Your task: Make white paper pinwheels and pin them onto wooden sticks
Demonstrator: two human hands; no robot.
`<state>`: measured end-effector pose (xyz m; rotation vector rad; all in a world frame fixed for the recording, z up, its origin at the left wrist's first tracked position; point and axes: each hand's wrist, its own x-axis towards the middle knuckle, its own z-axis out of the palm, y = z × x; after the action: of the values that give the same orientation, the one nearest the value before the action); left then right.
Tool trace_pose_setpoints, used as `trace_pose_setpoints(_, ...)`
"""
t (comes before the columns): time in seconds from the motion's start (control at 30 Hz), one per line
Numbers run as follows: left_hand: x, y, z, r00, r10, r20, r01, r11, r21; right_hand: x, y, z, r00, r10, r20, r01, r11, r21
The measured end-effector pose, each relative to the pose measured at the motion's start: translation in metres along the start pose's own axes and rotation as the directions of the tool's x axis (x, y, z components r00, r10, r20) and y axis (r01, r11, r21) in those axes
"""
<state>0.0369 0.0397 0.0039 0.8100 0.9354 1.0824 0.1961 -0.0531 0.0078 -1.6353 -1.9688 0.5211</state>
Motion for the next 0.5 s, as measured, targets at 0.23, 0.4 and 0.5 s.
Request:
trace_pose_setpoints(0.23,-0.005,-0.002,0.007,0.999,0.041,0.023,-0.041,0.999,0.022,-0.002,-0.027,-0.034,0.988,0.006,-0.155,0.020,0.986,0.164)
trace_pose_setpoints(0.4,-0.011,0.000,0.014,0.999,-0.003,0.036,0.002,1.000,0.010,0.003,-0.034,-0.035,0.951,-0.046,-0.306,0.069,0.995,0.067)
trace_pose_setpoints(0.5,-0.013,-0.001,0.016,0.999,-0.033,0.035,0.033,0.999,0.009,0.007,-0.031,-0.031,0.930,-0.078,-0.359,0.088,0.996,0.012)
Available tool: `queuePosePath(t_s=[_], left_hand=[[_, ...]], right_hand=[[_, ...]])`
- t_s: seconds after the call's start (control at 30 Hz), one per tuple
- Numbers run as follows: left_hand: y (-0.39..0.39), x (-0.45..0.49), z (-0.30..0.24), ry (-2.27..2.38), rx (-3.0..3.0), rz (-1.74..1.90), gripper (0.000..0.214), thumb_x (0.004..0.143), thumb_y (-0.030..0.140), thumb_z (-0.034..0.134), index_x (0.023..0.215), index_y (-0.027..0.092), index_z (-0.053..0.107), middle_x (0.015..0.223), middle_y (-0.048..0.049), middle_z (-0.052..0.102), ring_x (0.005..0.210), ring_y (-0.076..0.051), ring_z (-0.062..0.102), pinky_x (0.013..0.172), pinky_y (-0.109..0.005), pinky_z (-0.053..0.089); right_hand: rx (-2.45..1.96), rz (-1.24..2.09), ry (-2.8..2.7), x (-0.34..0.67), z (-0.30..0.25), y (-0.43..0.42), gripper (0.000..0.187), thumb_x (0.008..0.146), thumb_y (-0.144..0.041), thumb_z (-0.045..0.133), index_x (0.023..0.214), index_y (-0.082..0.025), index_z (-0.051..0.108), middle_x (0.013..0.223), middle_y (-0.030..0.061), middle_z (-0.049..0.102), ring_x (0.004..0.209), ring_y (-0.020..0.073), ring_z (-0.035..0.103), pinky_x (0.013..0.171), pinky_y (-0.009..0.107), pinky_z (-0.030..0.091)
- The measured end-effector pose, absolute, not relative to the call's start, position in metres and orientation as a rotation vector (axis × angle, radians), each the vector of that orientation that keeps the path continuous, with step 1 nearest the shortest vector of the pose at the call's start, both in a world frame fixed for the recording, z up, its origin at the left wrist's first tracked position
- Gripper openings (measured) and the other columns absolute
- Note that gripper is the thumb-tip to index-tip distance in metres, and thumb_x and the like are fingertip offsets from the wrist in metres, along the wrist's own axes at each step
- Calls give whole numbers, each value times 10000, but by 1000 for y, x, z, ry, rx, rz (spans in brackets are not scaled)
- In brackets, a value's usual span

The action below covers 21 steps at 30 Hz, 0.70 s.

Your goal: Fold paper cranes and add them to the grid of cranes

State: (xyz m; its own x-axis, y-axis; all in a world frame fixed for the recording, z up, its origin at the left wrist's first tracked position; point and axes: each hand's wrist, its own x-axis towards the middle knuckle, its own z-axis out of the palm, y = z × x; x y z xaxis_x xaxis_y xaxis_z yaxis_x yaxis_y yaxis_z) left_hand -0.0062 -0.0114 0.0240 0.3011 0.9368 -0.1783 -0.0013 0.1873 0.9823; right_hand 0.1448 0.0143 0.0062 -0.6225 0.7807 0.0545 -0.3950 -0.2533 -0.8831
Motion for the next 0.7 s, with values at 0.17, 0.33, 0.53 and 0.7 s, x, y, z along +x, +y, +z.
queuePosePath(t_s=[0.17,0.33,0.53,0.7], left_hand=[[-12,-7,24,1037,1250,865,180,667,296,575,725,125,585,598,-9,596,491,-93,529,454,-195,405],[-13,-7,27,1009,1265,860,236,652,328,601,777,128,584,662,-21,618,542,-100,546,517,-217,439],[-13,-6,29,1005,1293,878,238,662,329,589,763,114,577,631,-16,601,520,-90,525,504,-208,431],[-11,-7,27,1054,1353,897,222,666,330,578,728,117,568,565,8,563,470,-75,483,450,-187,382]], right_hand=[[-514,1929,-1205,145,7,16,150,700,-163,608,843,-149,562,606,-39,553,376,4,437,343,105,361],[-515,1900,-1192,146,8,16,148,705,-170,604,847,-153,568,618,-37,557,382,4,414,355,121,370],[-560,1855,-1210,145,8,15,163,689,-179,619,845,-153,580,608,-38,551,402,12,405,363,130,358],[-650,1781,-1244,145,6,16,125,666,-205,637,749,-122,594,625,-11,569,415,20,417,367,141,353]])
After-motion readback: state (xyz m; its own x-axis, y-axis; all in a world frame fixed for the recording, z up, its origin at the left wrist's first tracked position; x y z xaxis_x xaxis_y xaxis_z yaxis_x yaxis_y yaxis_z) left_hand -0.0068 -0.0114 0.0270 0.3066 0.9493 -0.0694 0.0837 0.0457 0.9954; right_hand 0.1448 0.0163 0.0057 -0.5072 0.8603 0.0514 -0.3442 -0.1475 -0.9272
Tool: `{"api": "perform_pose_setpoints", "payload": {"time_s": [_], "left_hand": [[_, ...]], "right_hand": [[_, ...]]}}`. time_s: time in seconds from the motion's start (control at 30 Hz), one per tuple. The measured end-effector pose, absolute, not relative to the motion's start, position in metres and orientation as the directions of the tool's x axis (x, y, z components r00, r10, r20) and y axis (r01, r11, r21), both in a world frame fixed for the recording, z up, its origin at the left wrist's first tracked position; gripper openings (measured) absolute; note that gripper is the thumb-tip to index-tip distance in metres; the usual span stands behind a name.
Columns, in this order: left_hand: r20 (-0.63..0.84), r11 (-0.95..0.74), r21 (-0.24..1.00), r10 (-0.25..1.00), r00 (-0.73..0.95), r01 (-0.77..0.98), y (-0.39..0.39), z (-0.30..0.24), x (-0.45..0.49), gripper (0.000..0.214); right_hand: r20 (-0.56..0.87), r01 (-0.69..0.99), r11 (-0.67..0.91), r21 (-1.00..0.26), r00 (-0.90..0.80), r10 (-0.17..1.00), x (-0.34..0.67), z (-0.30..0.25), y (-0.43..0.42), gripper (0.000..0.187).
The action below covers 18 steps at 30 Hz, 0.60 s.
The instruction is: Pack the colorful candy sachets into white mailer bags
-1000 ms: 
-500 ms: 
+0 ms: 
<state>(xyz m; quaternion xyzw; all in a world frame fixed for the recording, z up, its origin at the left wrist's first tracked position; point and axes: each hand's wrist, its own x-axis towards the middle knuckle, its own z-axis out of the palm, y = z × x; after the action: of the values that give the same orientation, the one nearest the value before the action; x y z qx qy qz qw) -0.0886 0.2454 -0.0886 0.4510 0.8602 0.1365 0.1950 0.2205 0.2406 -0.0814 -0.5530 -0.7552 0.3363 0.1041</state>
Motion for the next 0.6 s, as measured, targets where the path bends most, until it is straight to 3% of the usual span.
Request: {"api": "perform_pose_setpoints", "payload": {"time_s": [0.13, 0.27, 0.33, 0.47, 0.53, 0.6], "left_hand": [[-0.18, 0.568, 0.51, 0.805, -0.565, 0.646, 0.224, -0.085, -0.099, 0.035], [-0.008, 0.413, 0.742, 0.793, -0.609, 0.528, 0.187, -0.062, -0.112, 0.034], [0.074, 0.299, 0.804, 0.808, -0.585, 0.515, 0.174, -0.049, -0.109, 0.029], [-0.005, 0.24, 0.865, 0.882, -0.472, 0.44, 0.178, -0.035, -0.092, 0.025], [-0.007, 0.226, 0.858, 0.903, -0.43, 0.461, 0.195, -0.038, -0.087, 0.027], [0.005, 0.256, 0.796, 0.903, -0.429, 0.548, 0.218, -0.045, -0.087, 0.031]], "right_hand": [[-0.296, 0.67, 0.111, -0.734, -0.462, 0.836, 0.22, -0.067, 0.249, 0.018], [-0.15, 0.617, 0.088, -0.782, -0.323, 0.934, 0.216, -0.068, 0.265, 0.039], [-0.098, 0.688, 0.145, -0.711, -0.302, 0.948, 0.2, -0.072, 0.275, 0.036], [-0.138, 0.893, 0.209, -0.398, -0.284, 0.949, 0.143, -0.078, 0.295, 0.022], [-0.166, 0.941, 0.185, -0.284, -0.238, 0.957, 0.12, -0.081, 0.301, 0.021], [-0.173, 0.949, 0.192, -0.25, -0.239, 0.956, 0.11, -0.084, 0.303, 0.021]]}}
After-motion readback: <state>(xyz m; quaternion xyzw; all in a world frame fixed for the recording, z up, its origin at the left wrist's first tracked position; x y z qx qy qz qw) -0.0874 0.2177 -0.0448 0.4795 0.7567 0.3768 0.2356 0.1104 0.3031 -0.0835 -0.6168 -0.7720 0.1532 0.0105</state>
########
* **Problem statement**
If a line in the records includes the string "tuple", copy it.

* **Exercise response**
- t_s: seconds after the call's start (control at 30 Hz), one per tuple
Tool: `{"api": "perform_pose_setpoints", "payload": {"time_s": [_], "left_hand": [[_, ...]], "right_hand": [[_, ...]]}}`. time_s: time in seconds from the motion's start (control at 30 Hz), one per tuple. The measured end-effector pose, absolute, not relative to the motion's start, position in metres and orientation as the directions of the tool's x axis (x, y, z components r00, r10, r20) and y axis (r01, r11, r21), both in a world frame fixed for the recording, z up, its origin at the left wrist's first tracked position; gripper openings (measured) absolute; note that gripper is the thumb-tip to index-tip distance in metres; the usual span stands behind a name.

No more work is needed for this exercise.